Please give back word for word the lines below, from the first one through the one with "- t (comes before".
Information given Start Marker
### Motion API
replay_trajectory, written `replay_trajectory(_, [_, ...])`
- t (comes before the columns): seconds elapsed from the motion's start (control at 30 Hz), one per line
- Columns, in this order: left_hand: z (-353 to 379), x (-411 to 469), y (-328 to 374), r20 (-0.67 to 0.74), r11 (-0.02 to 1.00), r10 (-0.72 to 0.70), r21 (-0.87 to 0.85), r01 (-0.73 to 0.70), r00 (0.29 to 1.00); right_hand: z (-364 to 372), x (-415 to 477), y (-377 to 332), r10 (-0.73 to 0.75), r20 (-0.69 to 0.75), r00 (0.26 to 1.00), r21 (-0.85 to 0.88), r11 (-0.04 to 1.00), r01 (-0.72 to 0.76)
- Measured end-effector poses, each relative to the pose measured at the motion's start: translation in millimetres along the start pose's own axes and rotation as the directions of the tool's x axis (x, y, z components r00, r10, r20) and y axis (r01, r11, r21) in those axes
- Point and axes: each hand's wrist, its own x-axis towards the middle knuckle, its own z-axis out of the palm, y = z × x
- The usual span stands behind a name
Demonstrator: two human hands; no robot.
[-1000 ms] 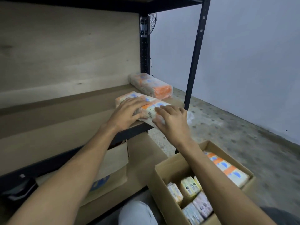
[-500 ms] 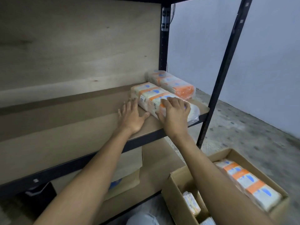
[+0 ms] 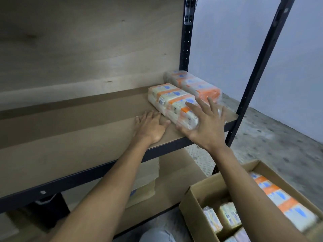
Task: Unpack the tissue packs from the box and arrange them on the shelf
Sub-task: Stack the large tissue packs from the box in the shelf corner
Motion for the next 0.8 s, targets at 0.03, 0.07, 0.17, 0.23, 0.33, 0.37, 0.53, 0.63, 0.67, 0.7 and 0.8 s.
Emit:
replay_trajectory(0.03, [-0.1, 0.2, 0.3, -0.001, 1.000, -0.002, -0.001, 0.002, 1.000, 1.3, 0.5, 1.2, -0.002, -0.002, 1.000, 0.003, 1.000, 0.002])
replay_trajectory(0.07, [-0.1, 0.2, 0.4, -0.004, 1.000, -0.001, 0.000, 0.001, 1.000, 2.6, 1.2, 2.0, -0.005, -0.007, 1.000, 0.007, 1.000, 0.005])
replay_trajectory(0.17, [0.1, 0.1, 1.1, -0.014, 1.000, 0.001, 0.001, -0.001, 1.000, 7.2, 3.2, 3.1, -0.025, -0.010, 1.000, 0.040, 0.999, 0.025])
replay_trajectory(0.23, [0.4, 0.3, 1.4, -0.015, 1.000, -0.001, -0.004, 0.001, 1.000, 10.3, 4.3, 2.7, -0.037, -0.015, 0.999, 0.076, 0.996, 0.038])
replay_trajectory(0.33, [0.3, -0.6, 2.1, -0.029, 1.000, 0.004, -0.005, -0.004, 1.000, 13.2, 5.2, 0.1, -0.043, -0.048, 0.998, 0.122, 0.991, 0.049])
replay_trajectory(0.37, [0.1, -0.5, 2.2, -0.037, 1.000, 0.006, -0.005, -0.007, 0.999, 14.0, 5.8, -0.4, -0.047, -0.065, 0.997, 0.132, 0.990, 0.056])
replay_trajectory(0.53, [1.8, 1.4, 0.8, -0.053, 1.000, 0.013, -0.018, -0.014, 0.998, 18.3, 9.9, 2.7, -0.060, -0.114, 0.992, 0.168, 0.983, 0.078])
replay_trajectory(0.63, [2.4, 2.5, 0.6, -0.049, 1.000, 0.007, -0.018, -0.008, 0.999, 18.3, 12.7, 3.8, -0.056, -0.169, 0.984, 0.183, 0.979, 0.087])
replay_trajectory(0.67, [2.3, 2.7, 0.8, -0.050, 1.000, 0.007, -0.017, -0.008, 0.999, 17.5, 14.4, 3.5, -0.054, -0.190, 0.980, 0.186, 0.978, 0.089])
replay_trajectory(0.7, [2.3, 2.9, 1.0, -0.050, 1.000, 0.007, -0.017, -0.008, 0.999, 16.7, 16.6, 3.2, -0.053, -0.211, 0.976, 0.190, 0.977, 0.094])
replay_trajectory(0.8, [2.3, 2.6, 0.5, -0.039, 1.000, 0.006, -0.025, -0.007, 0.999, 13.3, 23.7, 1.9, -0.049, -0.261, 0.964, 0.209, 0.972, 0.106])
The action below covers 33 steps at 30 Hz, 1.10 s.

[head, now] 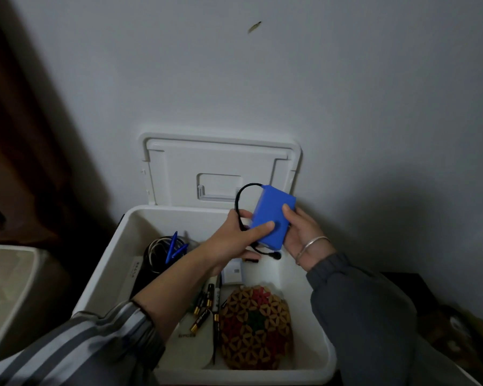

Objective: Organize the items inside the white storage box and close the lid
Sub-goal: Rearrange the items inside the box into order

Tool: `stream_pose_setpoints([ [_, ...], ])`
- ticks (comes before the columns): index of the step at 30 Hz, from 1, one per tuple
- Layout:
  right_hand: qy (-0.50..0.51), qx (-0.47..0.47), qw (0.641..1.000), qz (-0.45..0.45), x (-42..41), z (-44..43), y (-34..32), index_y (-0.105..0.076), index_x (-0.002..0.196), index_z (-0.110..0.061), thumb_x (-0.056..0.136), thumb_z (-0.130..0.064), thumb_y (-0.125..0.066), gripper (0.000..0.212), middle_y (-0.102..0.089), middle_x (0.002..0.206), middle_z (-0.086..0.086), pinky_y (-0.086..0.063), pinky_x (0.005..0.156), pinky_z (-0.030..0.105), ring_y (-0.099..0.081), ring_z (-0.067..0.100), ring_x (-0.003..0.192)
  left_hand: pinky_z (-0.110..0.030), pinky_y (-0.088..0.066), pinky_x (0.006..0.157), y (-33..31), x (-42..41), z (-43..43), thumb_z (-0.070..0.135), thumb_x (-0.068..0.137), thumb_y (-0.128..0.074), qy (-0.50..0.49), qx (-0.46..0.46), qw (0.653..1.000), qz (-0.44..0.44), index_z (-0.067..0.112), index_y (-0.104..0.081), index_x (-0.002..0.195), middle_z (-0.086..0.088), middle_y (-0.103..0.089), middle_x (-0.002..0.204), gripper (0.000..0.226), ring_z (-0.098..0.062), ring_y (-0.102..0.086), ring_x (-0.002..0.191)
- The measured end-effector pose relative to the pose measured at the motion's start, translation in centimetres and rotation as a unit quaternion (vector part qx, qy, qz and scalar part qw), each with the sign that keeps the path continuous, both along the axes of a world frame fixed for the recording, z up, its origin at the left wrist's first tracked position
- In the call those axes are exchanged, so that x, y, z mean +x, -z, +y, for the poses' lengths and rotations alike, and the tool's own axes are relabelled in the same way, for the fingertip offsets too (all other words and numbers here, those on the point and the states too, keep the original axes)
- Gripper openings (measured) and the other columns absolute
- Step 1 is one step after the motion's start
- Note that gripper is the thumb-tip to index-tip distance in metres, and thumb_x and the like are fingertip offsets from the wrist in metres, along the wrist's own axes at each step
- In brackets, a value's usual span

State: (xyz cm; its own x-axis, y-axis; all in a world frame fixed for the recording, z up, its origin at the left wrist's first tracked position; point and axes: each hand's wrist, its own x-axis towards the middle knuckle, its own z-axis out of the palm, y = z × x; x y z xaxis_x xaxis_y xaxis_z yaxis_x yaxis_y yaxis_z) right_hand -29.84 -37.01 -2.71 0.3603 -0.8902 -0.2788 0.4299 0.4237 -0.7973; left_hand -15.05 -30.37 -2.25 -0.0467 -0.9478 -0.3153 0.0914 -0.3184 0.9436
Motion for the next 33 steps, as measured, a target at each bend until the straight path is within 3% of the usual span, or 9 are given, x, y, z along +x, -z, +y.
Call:
stream_pose_setpoints([
  [3,0.008,-0.055,0.989,0.138,0.4,0.3,0.8,-0.056,0.118,0.000,0.096,-0.016,-0.052,0.028,-0.063,0.117,0.020,-0.056,0.083,0.038,-0.064,0.027,0.100,-0.026,-0.057,0.059,0.1,0.0,0.2,0.035,0.080,-0.075,-0.050,0.005,0.998,-0.045,0.013,-0.047,0.112,-0.013,-0.073,0.095,0.048,-0.018,-0.071,0.072],
  [6,-0.004,-0.225,0.876,0.427,-1.0,0.3,1.8,-0.062,0.106,-0.003,0.093,-0.023,-0.057,0.024,-0.063,0.115,0.017,-0.047,0.089,0.031,-0.058,0.017,0.098,-0.028,-0.056,0.054,0.5,0.1,0.7,0.035,0.080,-0.074,-0.082,0.007,0.987,-0.141,0.013,-0.047,0.104,-0.009,-0.073,0.079,0.042,-0.019,-0.069,0.061],
  [10,0.013,-0.333,0.754,0.566,-4.0,0.0,2.6,-0.054,0.124,-0.006,0.087,-0.023,-0.065,0.043,-0.055,0.126,0.013,-0.040,0.101,0.035,-0.050,0.026,0.117,-0.033,-0.052,0.056,2.1,-0.6,1.6,0.037,0.081,-0.069,-0.015,0.015,0.912,-0.410,0.012,-0.042,0.095,-0.003,-0.064,0.078,0.038,-0.019,-0.063,0.067],
  [13,-0.060,-0.251,0.765,0.591,-5.0,-0.1,3.2,-0.029,0.144,-0.004,0.090,-0.022,-0.060,0.065,-0.035,0.147,0.015,-0.032,0.109,0.037,-0.036,0.030,0.134,-0.023,-0.037,0.047,4.0,-2.6,1.7,0.030,0.085,-0.064,0.025,0.013,0.886,-0.463,0.012,-0.037,0.091,-0.003,-0.056,0.079,0.033,-0.019,-0.057,0.069],
  [18,-0.127,-0.186,0.781,0.582,-4.8,-0.3,4.4,-0.013,0.150,-0.016,0.099,-0.024,-0.042,0.059,-0.042,0.143,0.014,-0.038,0.102,0.036,-0.047,0.033,0.124,-0.035,-0.050,0.075,7.0,-6.7,-0.5,0.023,0.089,-0.056,0.017,0.019,0.867,-0.497,0.006,-0.040,0.114,-0.013,-0.064,0.108,0.034,-0.030,-0.063,0.099],
  [23,-0.127,-0.177,0.768,0.602,-4.9,-0.6,5.2,-0.008,0.150,-0.020,0.101,-0.027,-0.036,0.057,-0.046,0.138,0.016,-0.039,0.098,0.036,-0.050,0.033,0.118,-0.031,-0.054,0.077,9.2,-9.9,-1.8,0.024,0.095,-0.050,-0.023,0.030,0.855,-0.518,0.007,-0.035,0.132,-0.010,-0.065,0.110,0.044,-0.023,-0.065,0.097],
  [28,-0.121,-0.198,0.754,0.615,-4.9,-0.5,5.0,-0.016,0.148,-0.014,0.099,-0.027,-0.041,0.057,-0.043,0.141,0.015,-0.038,0.100,0.033,-0.047,0.031,0.122,-0.033,-0.051,0.073,9.8,-9.2,-1.4,0.028,0.093,-0.052,-0.024,-0.013,0.859,-0.511,0.008,-0.037,0.126,-0.009,-0.065,0.106,0.041,-0.025,-0.065,0.094],
  [31,-0.066,-0.301,0.644,0.701,-5.2,0.5,3.8,-0.032,0.143,-0.006,0.094,-0.027,-0.052,0.057,-0.037,0.146,0.014,-0.029,0.110,0.037,-0.036,0.028,0.134,-0.034,-0.044,0.067,9.0,-7.8,-1.3,0.032,0.091,-0.053,-0.003,-0.025,0.857,-0.515,0.007,-0.040,0.118,-0.012,-0.065,0.106,0.039,-0.029,-0.063,0.095],
  [33,-0.025,-0.446,0.553,0.704,-5.1,2.0,2.8,-0.061,0.116,-0.002,0.083,-0.015,-0.067,0.036,-0.059,0.122,0.018,-0.044,0.096,0.038,-0.055,0.033,0.114,-0.032,-0.040,0.064,8.2,-6.6,-1.2,0.033,0.089,-0.055,0.006,-0.028,0.852,-0.523,0.008,-0.040,0.112,-0.012,-0.064,0.105,0.036,-0.030,-0.063,0.094],
])
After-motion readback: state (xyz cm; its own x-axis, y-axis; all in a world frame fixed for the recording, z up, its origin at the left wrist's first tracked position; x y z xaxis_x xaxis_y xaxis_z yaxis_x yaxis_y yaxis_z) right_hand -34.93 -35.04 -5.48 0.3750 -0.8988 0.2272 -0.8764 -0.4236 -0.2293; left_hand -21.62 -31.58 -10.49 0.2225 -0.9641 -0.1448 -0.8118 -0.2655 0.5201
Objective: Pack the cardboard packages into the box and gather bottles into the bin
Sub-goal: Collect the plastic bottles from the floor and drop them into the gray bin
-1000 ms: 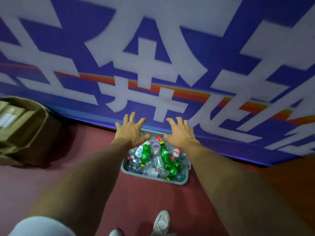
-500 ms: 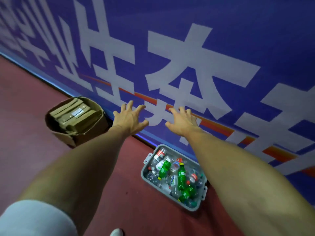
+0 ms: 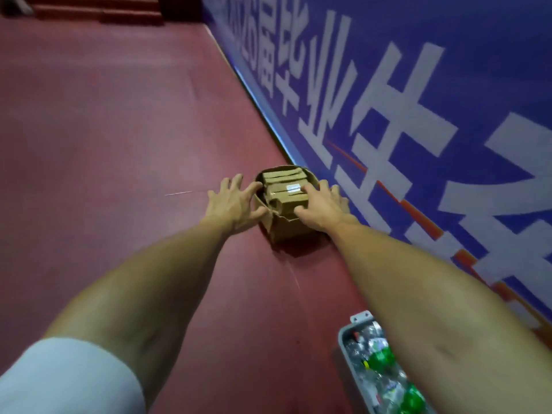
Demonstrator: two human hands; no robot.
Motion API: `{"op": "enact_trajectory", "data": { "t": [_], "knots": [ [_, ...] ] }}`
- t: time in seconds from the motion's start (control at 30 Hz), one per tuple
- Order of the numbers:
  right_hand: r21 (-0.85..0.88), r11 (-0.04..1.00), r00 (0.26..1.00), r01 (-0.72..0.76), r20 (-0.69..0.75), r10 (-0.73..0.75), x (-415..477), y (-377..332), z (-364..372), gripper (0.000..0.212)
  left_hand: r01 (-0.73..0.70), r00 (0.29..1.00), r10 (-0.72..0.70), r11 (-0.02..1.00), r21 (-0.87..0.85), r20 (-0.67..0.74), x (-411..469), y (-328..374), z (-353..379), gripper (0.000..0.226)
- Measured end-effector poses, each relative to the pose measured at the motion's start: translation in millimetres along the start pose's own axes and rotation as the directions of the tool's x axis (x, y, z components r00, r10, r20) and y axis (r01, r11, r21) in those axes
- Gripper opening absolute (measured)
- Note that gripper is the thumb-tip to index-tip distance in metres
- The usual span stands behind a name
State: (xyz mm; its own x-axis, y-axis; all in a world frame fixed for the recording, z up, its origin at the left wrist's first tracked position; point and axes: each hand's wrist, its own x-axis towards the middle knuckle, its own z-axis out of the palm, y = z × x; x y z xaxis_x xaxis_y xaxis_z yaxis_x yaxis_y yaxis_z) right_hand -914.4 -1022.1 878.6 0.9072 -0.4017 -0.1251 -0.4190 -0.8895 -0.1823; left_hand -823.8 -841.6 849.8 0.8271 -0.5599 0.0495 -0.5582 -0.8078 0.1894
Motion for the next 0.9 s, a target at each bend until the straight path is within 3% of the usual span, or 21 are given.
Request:
{"op": "enact_trajectory", "data": {
  "t": [0.23, 0.5, 0.63, 0.9],
  "knots": [
    [-0.072, 0.938, 0.94, 0.338, 0.075, -0.333, 49, -248, 57, 0.058, 0.328, 0.944, -0.327, 0.944, 0.032, -0.038, -61, -233, -34, 0.062],
    [-0.058, 0.788, 0.783, 0.613, 0.173, -0.597, 58, -508, 128, 0.057, 0.61, 0.792, -0.606, 0.79, 0.059, -0.071, -154, -461, -75, 0.062],
    [-0.054, 0.676, 0.671, 0.735, 0.201, -0.714, 64, -629, 146, 0.058, 0.733, 0.679, -0.727, 0.679, 0.042, -0.103, -198, -553, -100, 0.061],
    [-0.072, 0.352, 0.359, 0.933, 0.226, -0.906, 92, -837, 180, 0.061, 0.931, 0.351, -0.923, 0.362, -0.047, -0.155, -254, -696, -122, 0.062]
  ]
}}
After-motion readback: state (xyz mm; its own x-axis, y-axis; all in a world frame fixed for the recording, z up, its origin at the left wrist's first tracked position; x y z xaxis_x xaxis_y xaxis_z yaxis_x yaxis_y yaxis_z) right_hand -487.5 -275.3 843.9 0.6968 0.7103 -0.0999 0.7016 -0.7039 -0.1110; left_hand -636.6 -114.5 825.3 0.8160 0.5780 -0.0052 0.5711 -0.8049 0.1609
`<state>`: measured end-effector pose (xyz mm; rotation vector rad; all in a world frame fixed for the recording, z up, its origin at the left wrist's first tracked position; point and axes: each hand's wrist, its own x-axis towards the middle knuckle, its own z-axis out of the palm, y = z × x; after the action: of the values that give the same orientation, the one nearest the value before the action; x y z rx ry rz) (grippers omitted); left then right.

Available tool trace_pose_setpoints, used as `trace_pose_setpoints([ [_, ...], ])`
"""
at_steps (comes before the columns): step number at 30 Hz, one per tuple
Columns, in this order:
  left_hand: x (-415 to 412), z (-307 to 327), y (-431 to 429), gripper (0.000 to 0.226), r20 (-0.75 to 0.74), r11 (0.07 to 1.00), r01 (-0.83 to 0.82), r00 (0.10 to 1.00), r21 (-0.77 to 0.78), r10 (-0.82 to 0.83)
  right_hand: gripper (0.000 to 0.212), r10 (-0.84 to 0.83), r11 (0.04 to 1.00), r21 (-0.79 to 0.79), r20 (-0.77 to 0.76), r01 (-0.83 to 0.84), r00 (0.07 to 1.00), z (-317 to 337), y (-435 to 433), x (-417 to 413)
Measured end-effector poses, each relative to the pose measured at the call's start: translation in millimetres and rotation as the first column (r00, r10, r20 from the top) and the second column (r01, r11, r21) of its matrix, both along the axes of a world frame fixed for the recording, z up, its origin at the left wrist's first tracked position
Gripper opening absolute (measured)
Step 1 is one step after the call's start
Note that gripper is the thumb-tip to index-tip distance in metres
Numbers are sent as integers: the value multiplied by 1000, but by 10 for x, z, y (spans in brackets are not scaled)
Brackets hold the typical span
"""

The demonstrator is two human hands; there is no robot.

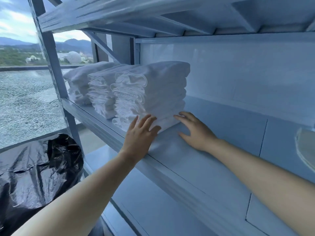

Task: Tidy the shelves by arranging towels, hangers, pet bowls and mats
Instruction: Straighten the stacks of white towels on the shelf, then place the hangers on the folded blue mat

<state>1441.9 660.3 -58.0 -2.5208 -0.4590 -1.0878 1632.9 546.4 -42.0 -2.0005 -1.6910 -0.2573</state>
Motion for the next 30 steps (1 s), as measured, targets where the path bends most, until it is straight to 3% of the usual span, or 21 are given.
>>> trace_pose_setpoints([
  [4,-16,55,-20,27,-47,986,160,986,49,-157,57,-107,994,-15,-38,106,994,-68,-269,-181],
  [8,-3,100,-131,25,5,940,327,945,-102,-328,53,-199,980,-6,-61,199,978,-113,-602,-334],
  [15,275,97,-639,27,32,825,476,871,-304,-491,40,-433,896,69,-92,439,897,-36,-1382,-618],
  [23,539,149,-1670,27,-1,637,690,678,-344,-735,33,-703,699,56,-133,713,699,32,-2578,-1071],
  [30,505,220,-2840,24,47,413,825,465,-386,-884,28,-833,522,155,-120,839,540,90,-3703,-1500],
])
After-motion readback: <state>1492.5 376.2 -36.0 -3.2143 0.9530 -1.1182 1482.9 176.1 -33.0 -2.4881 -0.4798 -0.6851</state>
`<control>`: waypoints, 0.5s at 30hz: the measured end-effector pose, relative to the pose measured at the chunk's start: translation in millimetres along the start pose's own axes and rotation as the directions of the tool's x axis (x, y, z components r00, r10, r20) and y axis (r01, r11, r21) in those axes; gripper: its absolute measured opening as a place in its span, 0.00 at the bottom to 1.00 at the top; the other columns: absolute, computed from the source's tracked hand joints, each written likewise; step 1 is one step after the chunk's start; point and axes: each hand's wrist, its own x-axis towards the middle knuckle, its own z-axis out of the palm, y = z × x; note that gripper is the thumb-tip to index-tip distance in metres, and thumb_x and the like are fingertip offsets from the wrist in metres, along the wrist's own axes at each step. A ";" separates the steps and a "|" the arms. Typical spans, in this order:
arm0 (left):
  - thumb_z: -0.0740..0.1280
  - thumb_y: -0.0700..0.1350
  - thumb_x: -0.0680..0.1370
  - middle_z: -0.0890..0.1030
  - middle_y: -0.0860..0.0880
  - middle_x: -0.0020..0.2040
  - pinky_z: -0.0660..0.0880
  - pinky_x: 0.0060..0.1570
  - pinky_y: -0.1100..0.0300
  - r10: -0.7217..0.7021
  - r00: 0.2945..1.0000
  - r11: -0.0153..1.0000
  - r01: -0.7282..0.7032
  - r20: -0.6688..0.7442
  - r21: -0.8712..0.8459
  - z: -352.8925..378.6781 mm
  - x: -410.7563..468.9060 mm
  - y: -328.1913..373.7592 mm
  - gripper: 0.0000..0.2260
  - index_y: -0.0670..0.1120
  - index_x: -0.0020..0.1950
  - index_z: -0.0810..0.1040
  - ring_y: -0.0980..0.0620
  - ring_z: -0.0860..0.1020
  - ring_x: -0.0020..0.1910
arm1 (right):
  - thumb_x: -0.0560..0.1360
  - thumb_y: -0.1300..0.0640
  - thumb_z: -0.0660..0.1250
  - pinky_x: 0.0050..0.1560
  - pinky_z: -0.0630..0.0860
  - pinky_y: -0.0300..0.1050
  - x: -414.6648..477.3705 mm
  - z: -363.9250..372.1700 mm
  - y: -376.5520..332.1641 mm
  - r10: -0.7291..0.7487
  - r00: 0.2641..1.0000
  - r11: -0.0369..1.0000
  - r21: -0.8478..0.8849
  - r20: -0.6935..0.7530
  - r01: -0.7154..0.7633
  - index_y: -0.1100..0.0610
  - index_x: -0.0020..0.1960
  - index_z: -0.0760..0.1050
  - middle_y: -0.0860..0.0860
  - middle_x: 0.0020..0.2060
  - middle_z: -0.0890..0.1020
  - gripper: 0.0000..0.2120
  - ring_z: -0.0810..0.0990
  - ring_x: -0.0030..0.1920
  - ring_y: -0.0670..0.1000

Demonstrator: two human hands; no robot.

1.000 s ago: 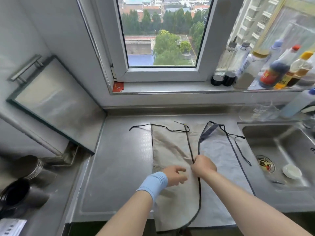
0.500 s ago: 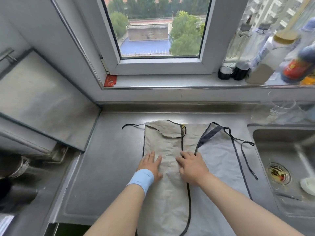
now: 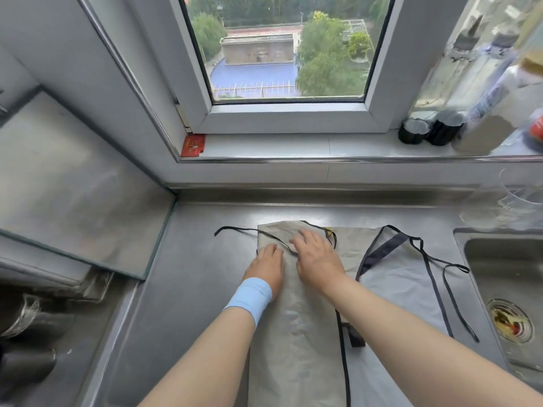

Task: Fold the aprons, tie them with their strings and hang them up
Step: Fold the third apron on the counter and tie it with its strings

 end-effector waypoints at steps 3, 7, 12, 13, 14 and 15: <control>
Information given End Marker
> [Answer box]
### Motion API
replay_trajectory, written `replay_trajectory(_, [_, ...])`
- t (comes before the columns): seconds elapsed from the motion's start (control at 30 Hz), one per line

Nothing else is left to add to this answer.